Task item. Write out the records again exactly and exclude the pictures.

Dataset extract.
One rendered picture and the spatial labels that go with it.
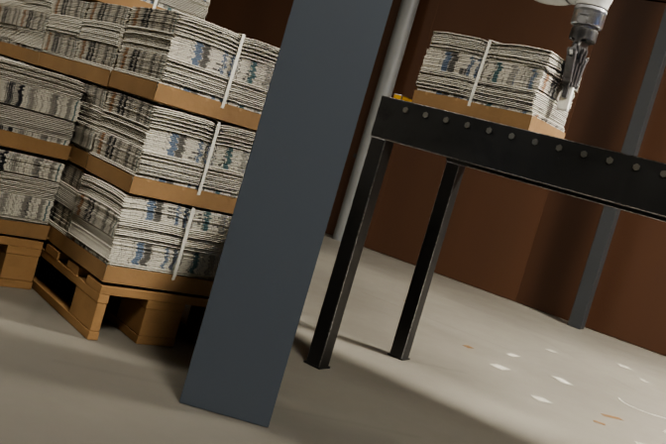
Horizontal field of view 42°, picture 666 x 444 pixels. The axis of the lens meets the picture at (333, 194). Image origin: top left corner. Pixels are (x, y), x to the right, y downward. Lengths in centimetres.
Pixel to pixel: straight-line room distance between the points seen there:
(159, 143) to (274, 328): 58
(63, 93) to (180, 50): 45
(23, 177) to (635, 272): 382
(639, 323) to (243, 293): 379
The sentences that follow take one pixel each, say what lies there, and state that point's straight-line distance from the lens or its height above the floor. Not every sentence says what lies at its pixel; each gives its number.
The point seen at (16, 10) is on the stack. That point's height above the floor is 77.
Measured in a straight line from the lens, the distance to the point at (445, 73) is 253.
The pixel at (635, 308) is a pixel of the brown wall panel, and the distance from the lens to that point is 539.
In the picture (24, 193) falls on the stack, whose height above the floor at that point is 26.
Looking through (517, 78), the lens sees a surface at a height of 94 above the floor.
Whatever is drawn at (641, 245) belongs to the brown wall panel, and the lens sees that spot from 539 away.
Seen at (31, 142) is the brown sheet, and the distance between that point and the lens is 246.
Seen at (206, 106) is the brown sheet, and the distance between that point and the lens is 220.
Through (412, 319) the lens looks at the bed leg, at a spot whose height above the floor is 14.
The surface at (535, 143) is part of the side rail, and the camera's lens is 225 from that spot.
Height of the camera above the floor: 62
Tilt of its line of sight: 3 degrees down
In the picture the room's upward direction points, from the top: 16 degrees clockwise
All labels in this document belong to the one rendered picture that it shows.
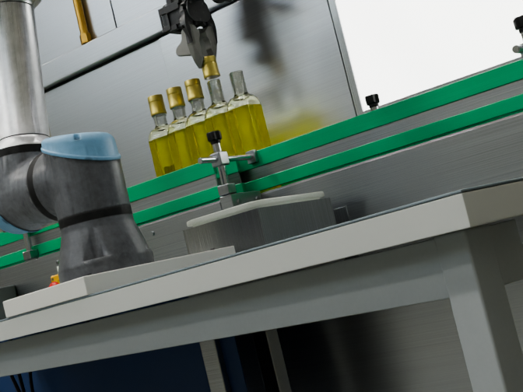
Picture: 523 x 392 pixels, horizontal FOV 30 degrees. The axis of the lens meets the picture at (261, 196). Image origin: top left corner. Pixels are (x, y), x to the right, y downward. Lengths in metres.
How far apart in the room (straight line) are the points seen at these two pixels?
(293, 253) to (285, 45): 1.11
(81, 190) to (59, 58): 1.12
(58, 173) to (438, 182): 0.65
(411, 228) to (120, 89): 1.62
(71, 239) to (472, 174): 0.68
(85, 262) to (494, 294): 0.73
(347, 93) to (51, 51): 0.94
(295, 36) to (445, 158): 0.53
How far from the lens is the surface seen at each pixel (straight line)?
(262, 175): 1.95
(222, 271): 1.15
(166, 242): 1.97
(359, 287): 1.05
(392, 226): 0.94
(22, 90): 1.68
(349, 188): 1.81
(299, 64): 2.09
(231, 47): 2.20
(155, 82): 2.39
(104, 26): 2.51
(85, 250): 1.50
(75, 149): 1.52
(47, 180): 1.55
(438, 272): 0.97
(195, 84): 2.09
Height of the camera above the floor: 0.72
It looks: 5 degrees up
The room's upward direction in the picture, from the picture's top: 14 degrees counter-clockwise
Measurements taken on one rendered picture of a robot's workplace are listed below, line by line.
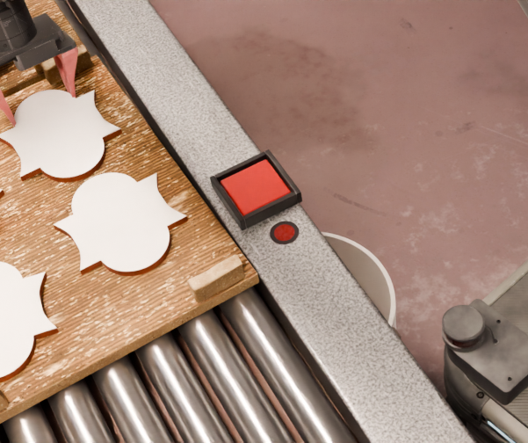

Response to this task.
One rendered picture and the spatial labels that go with it.
Horizontal field of view 42°, picture 666 x 444 pixels. The axis of the lens meets the picture at (333, 194). Image origin: top left corner. Pixels are (x, y), x to the right, y downward. Lengths in centimetres.
Pixel to pixel: straight-line room distance between the points seen there:
(159, 143) to (274, 328): 58
(63, 93) to (180, 50): 45
(23, 177) to (635, 272): 382
(639, 323) to (243, 293): 379
The sentences that follow take one pixel each, say what lies there, and state that point's straight-line distance from the lens or its height above the floor. Not every sentence says what lies at its pixel; each gives its number.
The point seen at (16, 10) is on the stack. That point's height above the floor is 77.
Measured in a straight line from the lens, the distance to the point at (445, 73) is 253.
The pixel at (635, 308) is a pixel of the brown wall panel, and the distance from the lens to that point is 539.
In the picture (24, 193) falls on the stack, whose height above the floor at that point is 26.
Looking through (517, 78), the lens sees a surface at a height of 94 above the floor.
Whatever is drawn at (641, 245) belongs to the brown wall panel, and the lens sees that spot from 539 away.
Seen at (31, 142) is the brown sheet, and the distance between that point and the lens is 246.
Seen at (206, 106) is the brown sheet, and the distance between that point and the lens is 220.
Through (412, 319) the lens looks at the bed leg, at a spot whose height above the floor is 14.
The surface at (535, 143) is part of the side rail, and the camera's lens is 225 from that spot.
Height of the camera above the floor: 62
Tilt of its line of sight: 3 degrees down
In the picture the room's upward direction points, from the top: 16 degrees clockwise
All labels in this document belong to the one rendered picture that it shows.
Picture: 523 x 392 pixels, horizontal FOV 30 degrees. The axis of the lens meets the picture at (261, 196). Image origin: top left corner. Pixels are (x, y), x to the right, y downward. Lengths in metres.
How far apart in the room (straight line) are the points seen at these two pixels?
(293, 253) to (285, 45): 1.11
(81, 190) to (59, 58): 1.12
(58, 173) to (438, 182): 0.65
(411, 228) to (120, 89): 1.62
(71, 239) to (472, 174): 0.68
(85, 262) to (494, 294): 0.73
(347, 93) to (51, 51): 0.94
(295, 36) to (445, 158): 0.53
How far from the lens is the surface seen at each pixel (straight line)?
(262, 175): 1.95
(222, 271): 1.15
(166, 242): 1.97
(359, 287): 1.05
(392, 226): 0.94
(22, 90): 1.68
(349, 188): 1.81
(299, 64): 2.09
(231, 47): 2.20
(155, 82): 2.39
(104, 26): 2.51
(85, 250): 1.50
(75, 149): 1.52
(47, 180): 1.55
(438, 272): 0.97
(195, 84): 2.09
Height of the camera above the floor: 0.72
It looks: 5 degrees up
The room's upward direction in the picture, from the picture's top: 14 degrees counter-clockwise
Measurements taken on one rendered picture of a robot's workplace are listed below, line by line.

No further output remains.